Respect What Came Before

There’s a canon event that will happen at some point in your career, where you’re put in charge of maintaining a system that you know, almost immediately, is going to be a nightmare to support.

This can happen in a number of ways: you transfer into a new team, you inherit responsibilities, or you made the mistake of doing too good a job that you’re put in charge of fixing another system in need of repair.

But at some point you’ll take a look under the hood and say, “I can replace this with something better.”

It’s this moment that I want to write about and share some of my experiences about the decisions that come after.

Every Weird Decision Has a Backstory

After about 2 years at Amazon, I transferred to a Systems Engineering role where I found myself in a meeting about how we could address the pain points of a service that we owned. Towards the end of the meeting, I half-jokingly said, “We should just throw this all away and start over.” It got a few chuckles and the meeting ended.

As we were filing out of the conference room, a senior manager quietly pulled me aside and introduced me to the concept, or more specifically one of the Principal Engineering tenets, which is Respect what came before.

I was familiar with the underlying idea but this was the first time I would need to apply it. Up until this point, I was just building new things: new websites, new regions, new capacity. What I needed to learn was how to use this to solve a problem within an existing system.

Below is a summary of what that manager took the time to explain to me:

Understand the history: Find out the reasons behind the current system and its architectural decisions.
Recognize the effort of previous builders: They made choices based on constraints and information available at the time.
Avoid dismissing legacy systems: Don’t discard them just because they seem outdated or unfamiliar.
Propose change with context: Before proposing replacements or major refactors, understand the friction and wins of the current system.

However, implementing these is easier said than done.

This Time Is Different

Smooth running systems and processes don’t happen overnight. Yet, it’s so tempting to think we’ll get it right the first time with a new solution.

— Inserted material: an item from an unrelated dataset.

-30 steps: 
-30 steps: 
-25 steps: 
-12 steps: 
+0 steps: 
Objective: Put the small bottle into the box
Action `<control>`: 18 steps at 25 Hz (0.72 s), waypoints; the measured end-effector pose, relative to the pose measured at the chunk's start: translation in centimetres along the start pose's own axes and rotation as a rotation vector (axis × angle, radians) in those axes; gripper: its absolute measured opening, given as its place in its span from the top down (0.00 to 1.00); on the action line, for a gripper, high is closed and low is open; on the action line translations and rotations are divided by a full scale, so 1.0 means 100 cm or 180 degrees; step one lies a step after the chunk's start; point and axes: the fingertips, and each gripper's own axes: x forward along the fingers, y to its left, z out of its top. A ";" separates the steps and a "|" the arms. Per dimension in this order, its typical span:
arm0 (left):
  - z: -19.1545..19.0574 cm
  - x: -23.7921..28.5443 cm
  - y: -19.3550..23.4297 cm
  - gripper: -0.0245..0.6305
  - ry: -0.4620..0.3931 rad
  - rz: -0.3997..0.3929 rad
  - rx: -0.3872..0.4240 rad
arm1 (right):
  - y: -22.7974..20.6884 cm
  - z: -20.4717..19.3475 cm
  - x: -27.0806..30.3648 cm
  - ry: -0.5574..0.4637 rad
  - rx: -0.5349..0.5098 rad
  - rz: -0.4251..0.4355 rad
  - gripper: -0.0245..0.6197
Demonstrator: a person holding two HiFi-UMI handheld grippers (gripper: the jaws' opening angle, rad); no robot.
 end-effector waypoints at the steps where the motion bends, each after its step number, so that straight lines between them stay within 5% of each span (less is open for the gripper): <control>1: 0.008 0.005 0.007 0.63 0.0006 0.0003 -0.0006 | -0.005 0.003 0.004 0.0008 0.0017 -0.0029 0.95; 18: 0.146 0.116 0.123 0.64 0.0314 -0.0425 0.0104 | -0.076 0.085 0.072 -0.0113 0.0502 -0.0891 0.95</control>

The pitfall is that we focus so much on the technology or solution, that we forget they don’t run in a vacuum. They are operated and maintained within the very organization that created the problems in the first place. It will face the same constraints, shifting priorities, and politics that forced the difficult decisions and compromises the previous team had to make.

On the surface Respect what came before sounds like the obvious thing to do, however it’s horribly difficult to put into practice. Many people avoid the additional effort required and end up building a solution that creates more problems than it solves.

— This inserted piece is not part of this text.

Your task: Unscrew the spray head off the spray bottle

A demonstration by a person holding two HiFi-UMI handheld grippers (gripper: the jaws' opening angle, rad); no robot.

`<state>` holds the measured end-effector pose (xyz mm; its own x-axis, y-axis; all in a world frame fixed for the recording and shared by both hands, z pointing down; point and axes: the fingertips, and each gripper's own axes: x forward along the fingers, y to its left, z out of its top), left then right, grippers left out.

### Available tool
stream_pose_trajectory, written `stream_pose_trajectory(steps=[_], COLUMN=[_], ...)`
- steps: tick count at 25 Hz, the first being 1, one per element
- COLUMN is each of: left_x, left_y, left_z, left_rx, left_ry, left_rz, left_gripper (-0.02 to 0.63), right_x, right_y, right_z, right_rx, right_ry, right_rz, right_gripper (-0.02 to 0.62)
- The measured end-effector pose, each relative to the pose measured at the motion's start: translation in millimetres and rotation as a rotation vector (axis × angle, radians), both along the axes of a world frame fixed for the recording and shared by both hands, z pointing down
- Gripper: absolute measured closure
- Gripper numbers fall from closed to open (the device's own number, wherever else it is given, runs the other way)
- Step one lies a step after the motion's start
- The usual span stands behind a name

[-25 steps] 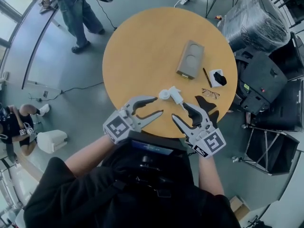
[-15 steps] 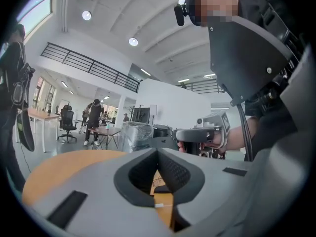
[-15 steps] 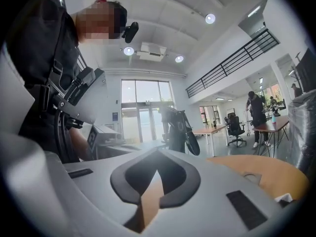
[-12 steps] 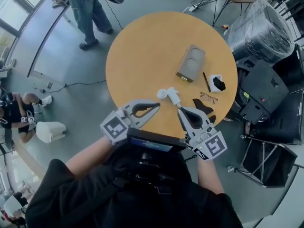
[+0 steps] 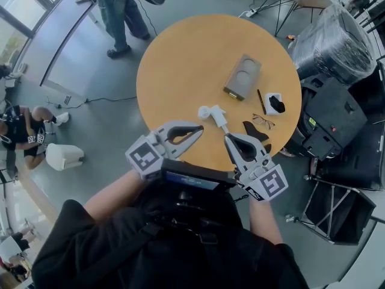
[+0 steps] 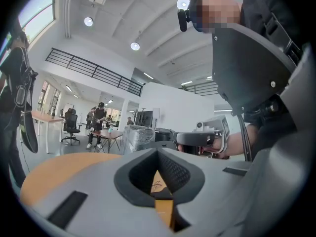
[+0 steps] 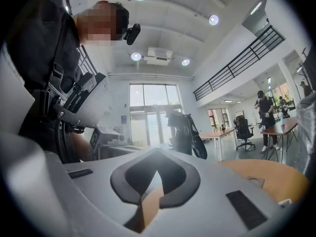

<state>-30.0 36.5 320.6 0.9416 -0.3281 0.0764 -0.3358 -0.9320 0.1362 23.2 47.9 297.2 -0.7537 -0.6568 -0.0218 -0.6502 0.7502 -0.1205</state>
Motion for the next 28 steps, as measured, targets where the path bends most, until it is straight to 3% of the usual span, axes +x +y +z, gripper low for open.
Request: stream_pose_trajectory(steps=[28], left_x=[-8.1], left_y=[8.3], left_z=[-0.8], left_rx=[0.005], left_ry=[-0.012], left_rz=[0.024], left_gripper=[0.599], right_x=[-16.1], right_y=[4.3], right_z=[-3.4], right_rx=[-0.002], right_ry=[0.020], right_rz=[-0.027], right_gripper=[0.595])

To explain what I mean, below are two examples.

Example 1: Backend refactors and rewrites, oh my!

This example involves a service that managed alarms for live-service games. It allowed operational teams to manage game metrics and alarms during live operations and game deployments. However it had limitations that prevented users from directly interacting with the service. tl;dr: config files were the main entry points instead of an API-based workflow.

Our team had plans to address these limitations which required a major overhaul to the backend. It was also an operational headache and written in a language that was non-standard for the team (built by an engineer no longer on the team of course).

The goal was to refactor the backend and rewrite it using the team’s coding standard (rewrite first and then refactor after).

This is where we encountered a series of unfortunate events. Functional changes started sneaking in with exceptions made to include critical bug fixes. Then as the changes were getting merged in, we were hit with layoffs and reorgs that affected the majority of the team including engineers working on the project.

After the switch-over, the first few bugs we encountered in the non-prod environment were easy fixes. However, it was quickly found out that this new backend had never been fully tested before. We encountered breaking issues that would have prevented this from running in any environment at all. After reading the original proposal for technical details about the rewrite and refactor, I found out there weren’t any.

What I discovered was this change was not made with context. A simple proposal doc gave all the right reasons to rewrite and refactor, but there was no understanding of the history of this service and what made it so complex. It focused on the technical benefits but didn’t document the reasons why this would benefit the users or how it would address any of their pain points.

This change was rolled out quickly because it replaced an older system that was an operational burden.

Also, the bugs we encountered in the new implementation weren’t the problem. It was the lack of respect and understanding of the complexity of the service that made this solution unnecessary and ultimately fail.

After further investigation, I made the call to switch back to the old backend and abandon the rest of the rewrite. The absence of any user benefit and our significantly reduced team bandwidth made it an easy decision.

Example 2: You Can’t Automate This

A few years ago, I was asked to look into our game publishing process and identify how we could improve it.

I started by talking to people that had critical roles in this process including those that interacted with the current system. During my conversations there was one thing that always triggered me, and that was when people would respond with, “You can’t automate this.”

In those moments I was prepared to rant about the obvious reasons why we should and how we could do it. But somehow I remembered to pause and think about how this process was probably a lot more complicated than it seemed.

Ultimately, I knew we needed to standardize and automate this, but I had to understand why people thought there was no way this could be done.

Was it technical limitations? Political motivations? Perceived job security risk?

Getting to the root cause of their concerns would take time. So much that stakeholders started asking why it was taking so long just to write a couple of scripts.

However, from this effort I was able to capture a better picture of the problem we were trying to solve. And this provided a path for our team to build an appropriate solution.

So yes, this process could be automated, but the people I talked to were also right. There was a lot of hidden complexity. Deployments for live-service games need flexibility, and the paths from non-prod to prod are anything but linear. Each build moving through the pipeline doesn’t always take the same path.

The problem is, other people that previously attempted to build a solution ignored this and failed as a result. This left the team wary of any attempts to automate it.

After understanding the problem, we were able to build the right solution to provide the orchestration and flexibility they needed (i.e. we automated what they said couldn’t be automated).

Build On What Came Before

As you encounter problems working through your projects, there will be multiple times you’ll think, “Oh, that could be easily solved with…”

The next time you feel that reflex triggered, focus on listening instead and take time to dig a bit deeper to find the fundamental problem before trying to solve it.

When you do end up starting over or replacing an existing solution. Keep these things in mind:

Review the original design docs, proposals, and key decisions.
Talk to those that built or maintained the current system.
Understand the situation, constraints, and user requirements that produced the current solution.
Identify what is actually working well and build on those wins.

If you put in the work to ground your decisions with the right context, you’ll be in a better position to build something that improves on the current system instead of replacing it with something worse.